▶ [Work request] Reproduce the data exactly. Omit no record.

Entries taken from a collection:

__________________________________________________

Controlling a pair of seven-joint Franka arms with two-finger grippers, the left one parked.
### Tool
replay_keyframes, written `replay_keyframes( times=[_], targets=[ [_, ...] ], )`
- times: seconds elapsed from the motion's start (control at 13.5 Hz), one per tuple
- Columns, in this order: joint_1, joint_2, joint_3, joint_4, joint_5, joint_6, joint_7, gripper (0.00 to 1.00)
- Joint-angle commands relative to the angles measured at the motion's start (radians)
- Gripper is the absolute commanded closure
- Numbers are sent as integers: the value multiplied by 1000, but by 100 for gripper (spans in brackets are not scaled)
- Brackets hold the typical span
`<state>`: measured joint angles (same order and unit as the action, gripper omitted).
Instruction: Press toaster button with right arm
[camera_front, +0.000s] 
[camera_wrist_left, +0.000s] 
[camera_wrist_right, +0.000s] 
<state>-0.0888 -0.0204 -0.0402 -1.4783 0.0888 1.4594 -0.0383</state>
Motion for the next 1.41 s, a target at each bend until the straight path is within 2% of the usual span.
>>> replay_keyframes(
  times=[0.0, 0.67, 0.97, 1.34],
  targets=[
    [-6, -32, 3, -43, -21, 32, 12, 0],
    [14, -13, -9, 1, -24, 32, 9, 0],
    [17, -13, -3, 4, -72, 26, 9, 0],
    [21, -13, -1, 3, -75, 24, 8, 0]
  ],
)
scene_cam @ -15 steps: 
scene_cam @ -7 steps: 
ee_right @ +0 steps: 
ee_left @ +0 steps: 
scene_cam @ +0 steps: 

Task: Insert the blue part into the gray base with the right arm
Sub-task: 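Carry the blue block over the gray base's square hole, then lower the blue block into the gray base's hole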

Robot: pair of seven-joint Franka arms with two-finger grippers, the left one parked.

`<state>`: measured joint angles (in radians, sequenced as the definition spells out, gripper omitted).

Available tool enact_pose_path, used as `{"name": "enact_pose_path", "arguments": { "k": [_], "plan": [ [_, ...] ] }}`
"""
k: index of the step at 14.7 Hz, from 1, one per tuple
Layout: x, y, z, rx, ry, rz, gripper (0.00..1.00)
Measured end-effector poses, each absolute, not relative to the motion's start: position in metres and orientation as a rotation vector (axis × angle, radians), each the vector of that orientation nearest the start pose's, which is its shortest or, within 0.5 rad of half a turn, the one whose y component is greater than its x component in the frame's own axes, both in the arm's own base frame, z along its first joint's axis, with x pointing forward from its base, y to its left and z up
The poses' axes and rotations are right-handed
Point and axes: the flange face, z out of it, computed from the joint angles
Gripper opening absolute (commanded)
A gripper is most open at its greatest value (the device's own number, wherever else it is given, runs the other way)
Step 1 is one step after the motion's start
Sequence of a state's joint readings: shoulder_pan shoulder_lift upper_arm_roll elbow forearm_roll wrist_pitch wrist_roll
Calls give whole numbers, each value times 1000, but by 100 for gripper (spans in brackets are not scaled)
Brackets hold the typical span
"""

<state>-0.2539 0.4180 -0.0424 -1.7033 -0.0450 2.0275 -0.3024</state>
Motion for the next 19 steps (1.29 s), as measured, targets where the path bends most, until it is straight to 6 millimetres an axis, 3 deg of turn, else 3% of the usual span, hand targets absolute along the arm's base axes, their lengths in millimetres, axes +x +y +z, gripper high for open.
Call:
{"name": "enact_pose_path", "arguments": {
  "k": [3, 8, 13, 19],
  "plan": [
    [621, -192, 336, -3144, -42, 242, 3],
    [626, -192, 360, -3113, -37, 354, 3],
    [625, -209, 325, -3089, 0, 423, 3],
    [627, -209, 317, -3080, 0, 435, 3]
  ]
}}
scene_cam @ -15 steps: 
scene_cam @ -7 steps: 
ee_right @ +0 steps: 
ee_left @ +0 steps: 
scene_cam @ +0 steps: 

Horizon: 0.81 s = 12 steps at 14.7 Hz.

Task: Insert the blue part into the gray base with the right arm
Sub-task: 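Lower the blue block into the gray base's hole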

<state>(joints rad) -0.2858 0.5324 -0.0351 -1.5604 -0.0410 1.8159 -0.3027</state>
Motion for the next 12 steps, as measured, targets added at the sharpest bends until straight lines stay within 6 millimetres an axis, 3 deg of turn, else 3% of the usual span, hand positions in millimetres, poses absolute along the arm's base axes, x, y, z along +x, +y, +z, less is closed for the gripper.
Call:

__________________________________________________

▶ [Written response]
Controlling a pair of seven-joint Franka arms with two-finger grippers, the left one parked.
### Tool
replay_keyframes, written `replay_keyframes( times=[_], targets=[ [_, ...] ], )`
- times: seconds elapsed from the motion's start (control at 13.5 Hz), one per tuple
- Columns, in this order: joint_1, joint_2, joint_3, joint_4, joint_5, joint_6, joint_7, gripper (0.00 to 1.00)
- Joint-angle commands relative to the angles measured at the motion's start (radians)
- Gripper is the absolute commanded closure
- Numbers are sent as integers: the value multiplied by 1000, but by 100 for gripper (spans in brackets are not scaled)
- Brackets hold the typical span
`<state>`: measured joint angles (same order and unit as the action, gripper omitted).
Instruction: Press toaster button with right arm
[camera_front, +0.000s] 
[camera_wrist_left, +0.000s] 
[camera_wrist_right, +0.000s] 
<state>-0.0888 -0.0204 -0.0402 -1.4783 0.0888 1.4594 -0.0383</state>
Motion for the next 1.41 s, a target at each bend until the straight path is within 2% of the usual span.
>>> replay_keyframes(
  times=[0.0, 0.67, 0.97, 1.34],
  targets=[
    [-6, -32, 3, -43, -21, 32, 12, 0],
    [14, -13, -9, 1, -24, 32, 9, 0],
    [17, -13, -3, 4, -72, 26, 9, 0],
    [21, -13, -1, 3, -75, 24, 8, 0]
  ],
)
scene_cam @ -15 steps: 
scene_cam @ -7 steps: 
ee_right @ +0 steps: 
ee_left @ +0 steps: 
scene_cam @ +0 steps: 

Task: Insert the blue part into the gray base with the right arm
Sub-task: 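Carry the blue block over the gray base's square hole, then lower the blue block into the gray base's hole
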
Robot: pair of seven-joint Franka arms with two-finger grippers, the left one parked.

`<state>`: measured joint angles (in radians, sequenced as the definition spells out, gripper omitted).

Available tool enact_pose_path, used as `{"name": "enact_pose_path", "arguments": { "k": [_], "plan": [ [_, ...] ] }}`
"""
k: index of the step at 14.7 Hz, from 1, one per tuple
Layout: x, y, z, rx, ry, rz, gripper (0.00..1.00)
Measured end-effector poses, each absolute, not relative to the motion's start: position in metres and orientation as a rotation vector (axis × angle, radians), each the vector of that orientation nearest the start pose's, which is its shortest or, within 0.5 rad of half a turn, the one whose y component is greater than its x component in the frame's own axes, both in the arm's own base frame, z along its first joint's axis, with x pointing forward from its base, y to its left and z up
The poses' axes and rotations are right-handed
Point and axes: the flange face, z out of it, computed from the joint angles
Gripper opening absolute (commanded)
A gripper is most open at its greatest value (the device's own number, wherever else it is given, runs the other way)
Step 1 is one step after the motion's start
Sequence of a state's joint readings: shoulder_pan shoulder_lift upper_arm_roll elbow forearm_roll wrist_pitch wrist_roll
Calls give whole numbers, each value times 1000, but by 100 for gripper (spans in brackets are not scaled)
Brackets hold the typical span
"""

<state>-0.2539 0.4180 -0.0424 -1.7033 -0.0450 2.0275 -0.3024</state>
Motion for the next 19 steps (1.29 s), as measured, targets where the path bends most, until it is straight to 6 millimetres an axis, 3 deg of turn, else 3% of the usual span, hand targets absolute along the arm's base axes, their lengths in millimetres, axes +x +y +z, gripper high for open.
Call:
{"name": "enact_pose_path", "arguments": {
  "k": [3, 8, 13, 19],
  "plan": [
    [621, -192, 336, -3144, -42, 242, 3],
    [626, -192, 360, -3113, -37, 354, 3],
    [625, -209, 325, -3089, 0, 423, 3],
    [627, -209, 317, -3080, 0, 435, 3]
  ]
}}
scene_cam @ -15 steps: 
scene_cam @ -7 steps: 
ee_right @ +0 steps: 
ee_left @ +0 steps: 
scene_cam @ +0 steps: 

Horizon: 0.81 s = 12 steps at 14.7 Hz.

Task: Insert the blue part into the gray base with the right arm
Sub-task: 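Lower the blue block into the gray base's hole
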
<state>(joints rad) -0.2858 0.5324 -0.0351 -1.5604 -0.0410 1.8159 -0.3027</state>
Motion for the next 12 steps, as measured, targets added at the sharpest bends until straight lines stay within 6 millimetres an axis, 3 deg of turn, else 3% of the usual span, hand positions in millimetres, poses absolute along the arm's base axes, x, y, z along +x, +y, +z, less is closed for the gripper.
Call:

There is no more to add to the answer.